_TASK BRIEF_.
Exact copy, no pictures: output each line below as it stands.
[DATASET SECTION — start]
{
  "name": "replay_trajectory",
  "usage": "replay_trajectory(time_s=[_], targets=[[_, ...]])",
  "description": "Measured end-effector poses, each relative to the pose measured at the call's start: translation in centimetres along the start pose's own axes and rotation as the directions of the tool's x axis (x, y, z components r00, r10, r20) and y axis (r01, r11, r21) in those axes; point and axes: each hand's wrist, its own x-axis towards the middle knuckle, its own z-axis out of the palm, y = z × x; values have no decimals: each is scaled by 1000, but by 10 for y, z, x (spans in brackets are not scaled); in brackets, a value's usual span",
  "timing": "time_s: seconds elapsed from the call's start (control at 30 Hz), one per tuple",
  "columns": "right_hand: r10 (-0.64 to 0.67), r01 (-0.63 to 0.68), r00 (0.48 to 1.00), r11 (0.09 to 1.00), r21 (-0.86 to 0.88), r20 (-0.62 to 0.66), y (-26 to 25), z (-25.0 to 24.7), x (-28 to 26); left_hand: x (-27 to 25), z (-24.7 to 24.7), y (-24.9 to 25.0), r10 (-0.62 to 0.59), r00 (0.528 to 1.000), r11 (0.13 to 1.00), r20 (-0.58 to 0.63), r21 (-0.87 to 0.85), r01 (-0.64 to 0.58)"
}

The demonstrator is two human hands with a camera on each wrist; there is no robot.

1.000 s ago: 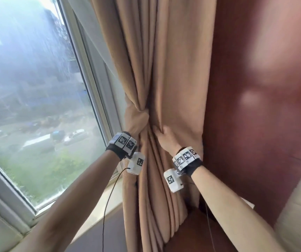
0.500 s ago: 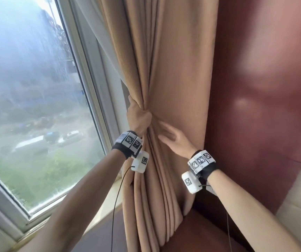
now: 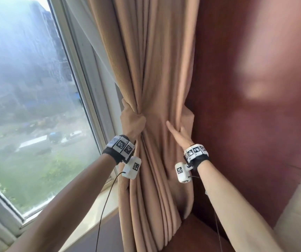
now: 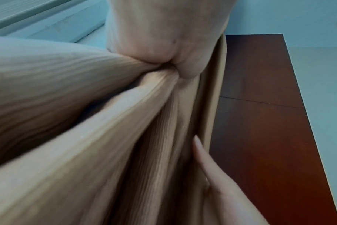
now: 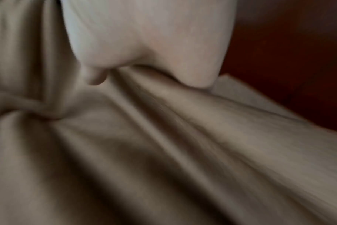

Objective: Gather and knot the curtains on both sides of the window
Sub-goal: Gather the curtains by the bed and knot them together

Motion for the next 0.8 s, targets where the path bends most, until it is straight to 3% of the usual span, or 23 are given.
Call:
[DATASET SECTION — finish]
_SOLVED PROBLEM_.
{
  "name": "replay_trajectory",
  "usage": "replay_trajectory(time_s=[_], targets=[[_, ...]])",
  "description": "Measured end-effector poses, each relative to the pose measured at the call's start: translation in centimetres along the start pose's own axes and rotation as the directions of the tool's x axis (x, y, z components r00, r10, r20) and y axis (r01, r11, r21) in those axes; point and axes: each hand's wrist, its own x-axis towards the middle knuckle, its own z-axis out of the palm, y = z × x; values have no decimals: each is scaled by 1000, but by 10 for y, z, x (spans in brackets are not scaled); in brackets, a value's usual span",
  "timing": "time_s: seconds elapsed from the call's start (control at 30 Hz), one per tuple",
  "columns": "right_hand: r10 (-0.64 to 0.67), r01 (-0.63 to 0.68), r00 (0.48 to 1.00), r11 (0.09 to 1.00), r21 (-0.86 to 0.88), r20 (-0.62 to 0.66), y (-26 to 25), z (-25.0 to 24.7), x (-28 to 26); left_hand: x (-27 to 25), z (-24.7 to 24.7), y (-24.9 to 25.0), r10 (-0.62 to 0.59), r00 (0.528 to 1.000), r11 (0.13 to 1.00), r20 (-0.58 to 0.63), r21 (-0.87 to 0.85), r01 (-0.64 to 0.58)"
}

The demonstrator is two human hands with a camera on each wrist; there is no robot.

1.000 s ago: 
0.500 s ago: 
now: 
now: 
now: 

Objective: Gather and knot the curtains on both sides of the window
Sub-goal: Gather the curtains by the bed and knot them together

Motion for the next 0.8 s, targets where the path bends most, until it is straight to 3% of the usual span, or 23 are given.
Call:

This exercise calls for no further output.